| Required action |
Number of lines below with the word "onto": give it and nothing more.

[Exercise material Boundary: Start]

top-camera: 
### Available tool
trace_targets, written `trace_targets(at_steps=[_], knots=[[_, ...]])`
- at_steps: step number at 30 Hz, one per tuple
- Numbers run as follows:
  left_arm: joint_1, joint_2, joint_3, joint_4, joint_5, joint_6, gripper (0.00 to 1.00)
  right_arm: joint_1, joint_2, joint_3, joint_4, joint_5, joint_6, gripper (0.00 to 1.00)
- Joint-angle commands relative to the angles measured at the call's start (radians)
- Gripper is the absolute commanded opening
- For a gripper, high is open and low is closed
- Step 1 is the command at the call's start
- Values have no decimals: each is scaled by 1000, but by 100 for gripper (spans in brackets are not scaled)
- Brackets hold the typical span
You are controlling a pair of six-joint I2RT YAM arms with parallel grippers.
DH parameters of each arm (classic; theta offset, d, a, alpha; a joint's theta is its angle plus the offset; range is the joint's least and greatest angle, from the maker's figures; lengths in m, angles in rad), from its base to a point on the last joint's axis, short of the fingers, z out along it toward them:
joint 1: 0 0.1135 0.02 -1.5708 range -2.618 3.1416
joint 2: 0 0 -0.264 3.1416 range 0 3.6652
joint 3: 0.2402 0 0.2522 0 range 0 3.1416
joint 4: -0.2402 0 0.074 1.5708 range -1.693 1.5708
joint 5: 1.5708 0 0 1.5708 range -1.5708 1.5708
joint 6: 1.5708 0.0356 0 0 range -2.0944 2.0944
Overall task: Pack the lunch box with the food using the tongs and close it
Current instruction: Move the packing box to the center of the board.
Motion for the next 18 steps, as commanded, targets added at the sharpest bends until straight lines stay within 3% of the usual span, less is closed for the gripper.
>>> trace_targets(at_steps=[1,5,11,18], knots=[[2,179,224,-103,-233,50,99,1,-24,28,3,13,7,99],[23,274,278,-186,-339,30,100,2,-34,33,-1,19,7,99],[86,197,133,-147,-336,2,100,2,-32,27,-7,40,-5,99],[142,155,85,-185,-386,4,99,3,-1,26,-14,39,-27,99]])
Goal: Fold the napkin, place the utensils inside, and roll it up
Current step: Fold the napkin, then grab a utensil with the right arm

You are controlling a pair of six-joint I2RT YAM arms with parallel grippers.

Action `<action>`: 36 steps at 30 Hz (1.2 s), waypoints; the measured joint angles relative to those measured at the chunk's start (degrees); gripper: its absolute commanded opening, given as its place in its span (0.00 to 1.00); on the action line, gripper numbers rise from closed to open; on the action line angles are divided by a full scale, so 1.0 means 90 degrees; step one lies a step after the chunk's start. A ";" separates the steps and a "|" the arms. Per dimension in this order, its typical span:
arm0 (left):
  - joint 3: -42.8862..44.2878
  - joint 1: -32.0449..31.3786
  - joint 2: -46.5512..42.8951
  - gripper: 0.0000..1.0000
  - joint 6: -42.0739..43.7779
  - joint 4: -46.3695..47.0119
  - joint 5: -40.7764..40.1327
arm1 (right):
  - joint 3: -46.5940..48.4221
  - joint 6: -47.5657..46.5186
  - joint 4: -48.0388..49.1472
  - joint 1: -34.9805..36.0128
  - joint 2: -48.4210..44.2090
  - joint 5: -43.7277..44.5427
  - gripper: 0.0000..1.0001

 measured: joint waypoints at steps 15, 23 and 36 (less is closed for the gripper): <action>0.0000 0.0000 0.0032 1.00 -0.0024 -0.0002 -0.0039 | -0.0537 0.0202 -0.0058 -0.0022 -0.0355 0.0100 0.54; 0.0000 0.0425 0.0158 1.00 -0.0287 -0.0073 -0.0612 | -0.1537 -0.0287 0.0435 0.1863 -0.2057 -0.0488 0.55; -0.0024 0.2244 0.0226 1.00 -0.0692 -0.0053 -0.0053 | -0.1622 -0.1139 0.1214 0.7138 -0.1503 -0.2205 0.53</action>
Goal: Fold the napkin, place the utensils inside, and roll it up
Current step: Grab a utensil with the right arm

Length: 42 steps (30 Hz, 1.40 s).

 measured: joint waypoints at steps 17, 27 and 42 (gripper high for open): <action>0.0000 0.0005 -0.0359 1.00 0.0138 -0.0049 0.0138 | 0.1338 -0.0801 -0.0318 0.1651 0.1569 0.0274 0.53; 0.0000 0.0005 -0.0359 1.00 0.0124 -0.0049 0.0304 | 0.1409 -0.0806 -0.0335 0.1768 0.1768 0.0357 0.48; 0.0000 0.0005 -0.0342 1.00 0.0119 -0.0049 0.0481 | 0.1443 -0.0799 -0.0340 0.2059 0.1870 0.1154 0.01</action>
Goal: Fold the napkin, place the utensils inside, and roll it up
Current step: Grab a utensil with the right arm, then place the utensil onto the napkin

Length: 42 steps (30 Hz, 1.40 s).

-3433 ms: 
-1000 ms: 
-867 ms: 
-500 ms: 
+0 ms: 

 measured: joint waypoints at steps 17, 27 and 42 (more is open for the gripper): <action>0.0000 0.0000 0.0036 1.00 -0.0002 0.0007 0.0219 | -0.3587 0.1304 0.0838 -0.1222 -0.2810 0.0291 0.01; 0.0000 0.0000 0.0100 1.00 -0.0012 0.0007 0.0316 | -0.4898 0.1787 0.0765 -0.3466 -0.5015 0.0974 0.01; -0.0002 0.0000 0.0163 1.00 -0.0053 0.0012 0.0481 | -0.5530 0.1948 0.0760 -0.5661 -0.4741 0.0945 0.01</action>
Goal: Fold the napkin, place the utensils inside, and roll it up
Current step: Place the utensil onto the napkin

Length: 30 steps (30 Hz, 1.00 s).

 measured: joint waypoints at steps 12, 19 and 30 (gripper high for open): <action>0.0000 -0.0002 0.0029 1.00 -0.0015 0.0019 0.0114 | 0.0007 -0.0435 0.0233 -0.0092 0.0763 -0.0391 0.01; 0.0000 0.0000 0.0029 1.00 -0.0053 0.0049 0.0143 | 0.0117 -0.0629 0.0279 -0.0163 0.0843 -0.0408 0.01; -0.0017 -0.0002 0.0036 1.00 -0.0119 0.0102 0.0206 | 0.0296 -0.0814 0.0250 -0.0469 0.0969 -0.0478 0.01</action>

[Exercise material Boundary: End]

| Solution to the problem |
2